Et puis il y a les mesures présentées comme « sans conséquence budgétaire » : par exemple une trentaine de milliards d’investissements dans la santé ou le nucléaire qui seraient financés par un « fonds souverain » alimenté par l’épargne des Français. Mais du coup, on imagine que cette épargne sera rémunérée… et donc il y aura un coût (non chiffré) pour les finances publiques.

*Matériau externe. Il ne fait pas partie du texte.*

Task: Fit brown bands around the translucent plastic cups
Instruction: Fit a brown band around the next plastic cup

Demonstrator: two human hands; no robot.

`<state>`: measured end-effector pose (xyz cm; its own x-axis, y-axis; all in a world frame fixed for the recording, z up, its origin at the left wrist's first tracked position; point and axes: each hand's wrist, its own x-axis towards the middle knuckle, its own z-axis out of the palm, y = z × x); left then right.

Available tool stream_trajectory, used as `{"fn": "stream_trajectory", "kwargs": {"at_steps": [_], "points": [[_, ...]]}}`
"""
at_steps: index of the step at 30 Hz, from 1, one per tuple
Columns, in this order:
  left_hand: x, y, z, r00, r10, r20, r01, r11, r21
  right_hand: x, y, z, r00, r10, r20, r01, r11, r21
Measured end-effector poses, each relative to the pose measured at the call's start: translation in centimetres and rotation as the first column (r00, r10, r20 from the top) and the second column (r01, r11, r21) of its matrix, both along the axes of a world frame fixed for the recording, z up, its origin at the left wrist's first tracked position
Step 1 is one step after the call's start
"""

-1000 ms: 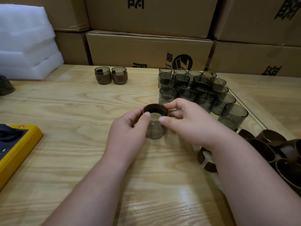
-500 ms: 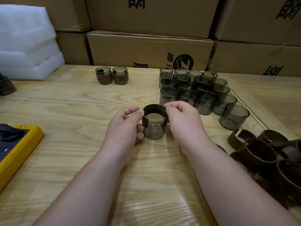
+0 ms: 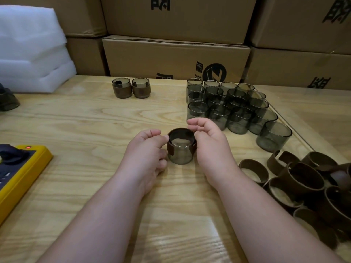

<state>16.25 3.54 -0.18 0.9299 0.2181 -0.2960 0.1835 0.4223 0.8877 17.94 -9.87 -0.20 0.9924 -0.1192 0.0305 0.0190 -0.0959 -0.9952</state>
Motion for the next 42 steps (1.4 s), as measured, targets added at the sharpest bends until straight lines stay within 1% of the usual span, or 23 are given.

Autre entourloupe : les 7 Mds d’exonérations d’impôts sur les sociétés pour les entreprises créées par les moins de 30 ans (encore une aide pour les patrons déguisée en aides pour les jeunes…) ne couteraient rien au budget public ! Idem pour les exonérations de cotisations patronales sur les hausses de salaires, ce ne serait pas un manque à gagner pour finances publiques !

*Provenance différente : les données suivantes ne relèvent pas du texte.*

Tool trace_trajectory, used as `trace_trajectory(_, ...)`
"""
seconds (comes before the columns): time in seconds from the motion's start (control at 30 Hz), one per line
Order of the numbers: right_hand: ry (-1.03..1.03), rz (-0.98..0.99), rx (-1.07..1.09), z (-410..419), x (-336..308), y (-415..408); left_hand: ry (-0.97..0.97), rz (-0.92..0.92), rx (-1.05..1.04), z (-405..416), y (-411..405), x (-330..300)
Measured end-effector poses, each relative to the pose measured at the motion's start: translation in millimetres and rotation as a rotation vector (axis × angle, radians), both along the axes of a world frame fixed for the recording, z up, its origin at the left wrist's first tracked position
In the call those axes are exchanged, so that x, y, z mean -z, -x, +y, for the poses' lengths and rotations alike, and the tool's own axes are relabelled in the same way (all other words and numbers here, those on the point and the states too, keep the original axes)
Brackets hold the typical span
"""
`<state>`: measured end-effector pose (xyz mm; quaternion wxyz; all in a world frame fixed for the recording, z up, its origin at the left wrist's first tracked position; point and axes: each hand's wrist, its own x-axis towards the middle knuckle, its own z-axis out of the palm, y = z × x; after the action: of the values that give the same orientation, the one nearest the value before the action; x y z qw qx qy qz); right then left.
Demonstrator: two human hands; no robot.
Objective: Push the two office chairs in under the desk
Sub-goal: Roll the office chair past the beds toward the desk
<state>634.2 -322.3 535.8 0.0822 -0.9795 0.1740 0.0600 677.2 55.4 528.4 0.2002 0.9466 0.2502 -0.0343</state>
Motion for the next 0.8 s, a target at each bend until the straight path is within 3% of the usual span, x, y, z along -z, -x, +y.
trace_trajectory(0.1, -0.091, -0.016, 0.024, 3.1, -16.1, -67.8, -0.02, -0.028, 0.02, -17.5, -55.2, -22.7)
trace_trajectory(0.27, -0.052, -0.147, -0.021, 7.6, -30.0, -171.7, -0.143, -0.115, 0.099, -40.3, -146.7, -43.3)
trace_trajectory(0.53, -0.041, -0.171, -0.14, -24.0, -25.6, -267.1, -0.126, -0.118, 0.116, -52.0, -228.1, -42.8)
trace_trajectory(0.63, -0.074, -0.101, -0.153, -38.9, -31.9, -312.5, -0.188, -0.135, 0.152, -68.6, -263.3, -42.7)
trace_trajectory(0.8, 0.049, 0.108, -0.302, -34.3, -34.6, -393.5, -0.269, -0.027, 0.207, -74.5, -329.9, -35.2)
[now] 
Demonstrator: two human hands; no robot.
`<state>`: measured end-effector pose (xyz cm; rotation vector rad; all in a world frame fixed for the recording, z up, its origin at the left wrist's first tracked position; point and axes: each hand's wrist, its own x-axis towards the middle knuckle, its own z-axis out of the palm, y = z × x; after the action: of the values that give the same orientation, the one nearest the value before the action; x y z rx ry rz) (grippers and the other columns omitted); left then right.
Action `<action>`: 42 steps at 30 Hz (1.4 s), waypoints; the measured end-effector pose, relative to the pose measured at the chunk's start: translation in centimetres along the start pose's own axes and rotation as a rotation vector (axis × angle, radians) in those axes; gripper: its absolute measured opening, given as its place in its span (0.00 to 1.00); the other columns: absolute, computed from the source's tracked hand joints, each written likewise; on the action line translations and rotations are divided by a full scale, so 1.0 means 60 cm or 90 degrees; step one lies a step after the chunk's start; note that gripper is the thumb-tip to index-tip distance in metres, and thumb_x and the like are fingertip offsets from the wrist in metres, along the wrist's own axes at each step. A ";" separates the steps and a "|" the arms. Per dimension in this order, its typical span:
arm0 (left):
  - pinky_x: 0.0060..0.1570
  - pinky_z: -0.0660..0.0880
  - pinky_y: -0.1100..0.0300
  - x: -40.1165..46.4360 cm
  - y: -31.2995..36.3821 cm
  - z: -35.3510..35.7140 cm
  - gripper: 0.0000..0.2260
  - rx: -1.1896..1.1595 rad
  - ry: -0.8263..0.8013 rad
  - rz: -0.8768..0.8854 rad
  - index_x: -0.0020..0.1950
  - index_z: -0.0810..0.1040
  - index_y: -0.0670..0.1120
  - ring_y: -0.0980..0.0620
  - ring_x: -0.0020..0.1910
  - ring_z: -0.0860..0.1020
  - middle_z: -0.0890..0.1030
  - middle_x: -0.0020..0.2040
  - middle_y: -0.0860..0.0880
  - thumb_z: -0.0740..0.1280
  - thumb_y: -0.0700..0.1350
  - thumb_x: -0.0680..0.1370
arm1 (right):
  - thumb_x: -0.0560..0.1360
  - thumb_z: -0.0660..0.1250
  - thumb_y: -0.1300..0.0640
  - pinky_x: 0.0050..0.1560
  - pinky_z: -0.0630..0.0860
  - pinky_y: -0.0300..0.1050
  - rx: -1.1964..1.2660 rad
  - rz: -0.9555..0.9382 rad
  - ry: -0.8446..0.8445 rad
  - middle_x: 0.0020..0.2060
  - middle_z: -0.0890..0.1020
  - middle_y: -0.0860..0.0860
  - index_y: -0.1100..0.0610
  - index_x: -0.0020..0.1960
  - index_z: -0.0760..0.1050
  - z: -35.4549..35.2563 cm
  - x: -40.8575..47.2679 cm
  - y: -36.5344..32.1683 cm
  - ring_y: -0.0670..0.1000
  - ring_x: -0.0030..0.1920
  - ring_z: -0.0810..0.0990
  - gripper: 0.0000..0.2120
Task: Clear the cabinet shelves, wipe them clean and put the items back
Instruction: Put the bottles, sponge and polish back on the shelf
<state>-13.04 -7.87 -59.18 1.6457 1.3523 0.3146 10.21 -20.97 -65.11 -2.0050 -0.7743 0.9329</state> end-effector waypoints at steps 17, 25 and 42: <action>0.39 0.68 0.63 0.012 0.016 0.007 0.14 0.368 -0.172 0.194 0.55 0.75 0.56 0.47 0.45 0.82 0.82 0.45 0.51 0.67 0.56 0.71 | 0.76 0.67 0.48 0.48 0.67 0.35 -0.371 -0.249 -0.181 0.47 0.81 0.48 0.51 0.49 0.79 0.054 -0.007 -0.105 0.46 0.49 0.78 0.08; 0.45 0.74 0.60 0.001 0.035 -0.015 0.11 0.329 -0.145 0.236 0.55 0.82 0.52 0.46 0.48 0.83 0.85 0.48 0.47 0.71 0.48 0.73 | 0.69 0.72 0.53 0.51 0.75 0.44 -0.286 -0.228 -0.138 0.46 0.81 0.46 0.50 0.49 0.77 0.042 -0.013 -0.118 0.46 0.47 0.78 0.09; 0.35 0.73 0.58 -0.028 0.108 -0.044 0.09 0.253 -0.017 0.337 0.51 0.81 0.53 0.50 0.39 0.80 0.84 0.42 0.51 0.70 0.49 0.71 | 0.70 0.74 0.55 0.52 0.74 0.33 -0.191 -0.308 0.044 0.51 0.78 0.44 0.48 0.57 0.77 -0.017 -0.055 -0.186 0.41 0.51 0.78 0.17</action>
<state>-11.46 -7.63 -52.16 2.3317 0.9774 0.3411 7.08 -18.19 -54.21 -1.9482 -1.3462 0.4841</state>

Pour résumer, Le Pen n’a pas grand-chose à proposer pour le pouvoir d’achat des catégories populaires dont elle prétend défendre les intérêts. Elle a revanche des propositions très précises en faveur des plus riches et du patronat. En outre, le chiffrage de son programme est une arnaque totale, et donc on peut être sur que les maigres promesses sociales pour les plus modestes ne seront pas honorées. Il y aura en outre des coupes massives dans les services publics et la protection sociale si Le Pen veut équilibrer son budget comme elle prétend vouloir le faire pour être crédible aux yeux du patronat.

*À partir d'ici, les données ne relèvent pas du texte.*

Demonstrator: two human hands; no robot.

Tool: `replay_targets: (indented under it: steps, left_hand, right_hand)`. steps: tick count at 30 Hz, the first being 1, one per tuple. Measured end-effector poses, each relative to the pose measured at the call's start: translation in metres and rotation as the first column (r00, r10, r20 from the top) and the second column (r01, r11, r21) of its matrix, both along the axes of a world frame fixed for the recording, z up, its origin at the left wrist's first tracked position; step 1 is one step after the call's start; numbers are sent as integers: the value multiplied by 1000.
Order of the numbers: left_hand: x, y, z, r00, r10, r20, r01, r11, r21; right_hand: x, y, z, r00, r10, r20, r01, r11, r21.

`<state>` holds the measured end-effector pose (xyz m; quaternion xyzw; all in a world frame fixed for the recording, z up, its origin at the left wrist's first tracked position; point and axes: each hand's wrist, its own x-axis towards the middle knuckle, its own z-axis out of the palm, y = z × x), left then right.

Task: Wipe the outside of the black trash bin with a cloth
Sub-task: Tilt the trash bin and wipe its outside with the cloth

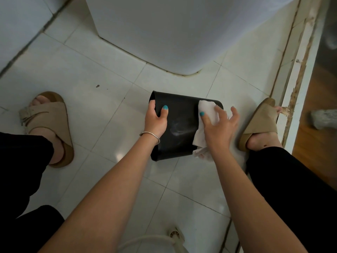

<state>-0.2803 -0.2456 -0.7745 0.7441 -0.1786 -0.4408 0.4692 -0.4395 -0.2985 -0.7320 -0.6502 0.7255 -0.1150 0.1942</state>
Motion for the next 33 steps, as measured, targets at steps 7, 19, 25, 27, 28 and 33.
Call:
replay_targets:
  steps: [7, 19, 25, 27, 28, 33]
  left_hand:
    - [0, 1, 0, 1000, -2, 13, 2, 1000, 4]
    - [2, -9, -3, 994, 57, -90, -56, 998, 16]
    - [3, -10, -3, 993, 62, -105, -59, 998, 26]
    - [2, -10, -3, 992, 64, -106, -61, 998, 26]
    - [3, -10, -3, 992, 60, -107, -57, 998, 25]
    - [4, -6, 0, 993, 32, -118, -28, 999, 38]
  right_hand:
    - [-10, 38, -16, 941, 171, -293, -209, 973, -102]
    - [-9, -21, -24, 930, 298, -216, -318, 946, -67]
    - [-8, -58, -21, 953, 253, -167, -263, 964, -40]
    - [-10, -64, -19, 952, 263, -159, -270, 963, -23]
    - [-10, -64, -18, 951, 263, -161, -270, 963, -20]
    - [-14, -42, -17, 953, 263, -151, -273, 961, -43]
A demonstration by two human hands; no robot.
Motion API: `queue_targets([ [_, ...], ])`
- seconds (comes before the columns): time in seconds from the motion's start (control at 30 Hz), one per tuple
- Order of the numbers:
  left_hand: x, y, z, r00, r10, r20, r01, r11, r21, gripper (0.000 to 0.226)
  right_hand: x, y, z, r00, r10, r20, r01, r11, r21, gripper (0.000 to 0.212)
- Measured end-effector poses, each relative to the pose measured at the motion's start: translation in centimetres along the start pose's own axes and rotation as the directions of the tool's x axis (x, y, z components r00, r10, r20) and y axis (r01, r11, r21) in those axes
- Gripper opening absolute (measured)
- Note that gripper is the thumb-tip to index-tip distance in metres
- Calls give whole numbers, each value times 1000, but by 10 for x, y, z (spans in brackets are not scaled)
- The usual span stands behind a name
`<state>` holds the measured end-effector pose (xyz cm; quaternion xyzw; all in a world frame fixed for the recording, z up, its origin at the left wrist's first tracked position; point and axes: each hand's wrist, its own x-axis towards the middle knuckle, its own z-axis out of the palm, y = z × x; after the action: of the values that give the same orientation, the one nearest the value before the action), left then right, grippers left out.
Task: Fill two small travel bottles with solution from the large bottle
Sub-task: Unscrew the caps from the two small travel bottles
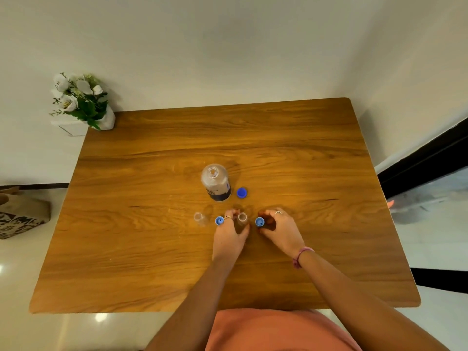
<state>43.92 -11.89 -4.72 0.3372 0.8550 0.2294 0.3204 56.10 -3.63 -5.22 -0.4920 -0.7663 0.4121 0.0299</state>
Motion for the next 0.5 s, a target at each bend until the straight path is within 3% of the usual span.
queue_targets([
  [0.33,-11,-4,-7,999,37,-20,-37,999,-13,60,6,4,-9,996,-1,90,-2,999,39,50],
  [0.5,-20,-5,-28,989,139,-40,-138,990,27,60,12,-10,-29,999,-44,24,41,995,89,45],
])
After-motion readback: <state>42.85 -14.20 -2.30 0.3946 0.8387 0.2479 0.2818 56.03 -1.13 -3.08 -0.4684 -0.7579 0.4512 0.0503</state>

Les meetings de ce dimanche : Mélenchon, Zemmour, Jadot
Dimanche après-midi à peu près à la même heure, il y avait trois meetings : Zemmour au Trocadéro à Paris, Mélenchon à Marseille, Jadot au Zénith de Paris, et Roussel à Toulouse.
Bizarrement, les grandes chaînes d’information (BFM, Cnews, LCI) ont privilégié le meeting de Zemmour (retransmis en direct), alors que celui-ci est désormais nettement distancé par Mélenchon.
Zemmour a rassemblé beaucoup de monde. Mais il ment de façon grossière en annonçant « 100 000 personnes » sur une place de 21.000 mètres carré. Surtout qu’une photo aérienne montre que les manifestants étaient concentrés sur la place. La foule était densé mais en comptant 2 personnes au mètre carré (on peut difficilement faire plus dans un rassemblement extérieur), on atteint une participation maximale d’environ 40.000 personnes.
Mélenchon revendique 35.000 personnes à son meeting marseillais. C’est moins qu’en 2017 (où il revendiquait « près de 100.000 »), mais il y avait une foule enthousiaste croyant en la victoire. L’intervention de Mélenchon a été précédé notamment par les interventions du syndicaliste Xavier Mathieu et de deux acteurs/actrices de « Plus belle la vie ». Cette fois-ci, Mélenchon a ciblé tout autant Macron et Le Pen, et on retiendra cette « punchline » bien lancée et très juste sur le fond : « M. Macron, c’est le programme économique de Mme. LePen, plus le mépris de classe. Mme. LePen, c’est le programme économique de M. Macron, plus le mépris de race ».
Quant à Jadot, il organisait son meeting national au Zénith. En faisant venir de la France entière, il n’a pas réussi à remplir le Zénith : il n’a revendiqué que 4.000 personnes pour une salle de 6800 places. Des rideaux avait été fermés pour faire croire à une salle comble, mais il n’y a pas de miracle pour Jadot. Comme il le fait depuis plusieurs semaines, il a tapé comme un sourd sur Mélenchon, essayant de freiner le départ de ses électeurs et électrices vers Mélenchon : « On ne vote pas pour un homme qui refuse d’appeler un dictateur un dictateur » a-t-il martelé, faisant croire que Mélenchon était proche politiquement de Poutine.
Quant à Roussel, il a réuni moins de 2.000 personnes à Toulouse dans une salle d’une capacité de 2.200 places qui n’était pas entièrement remplie.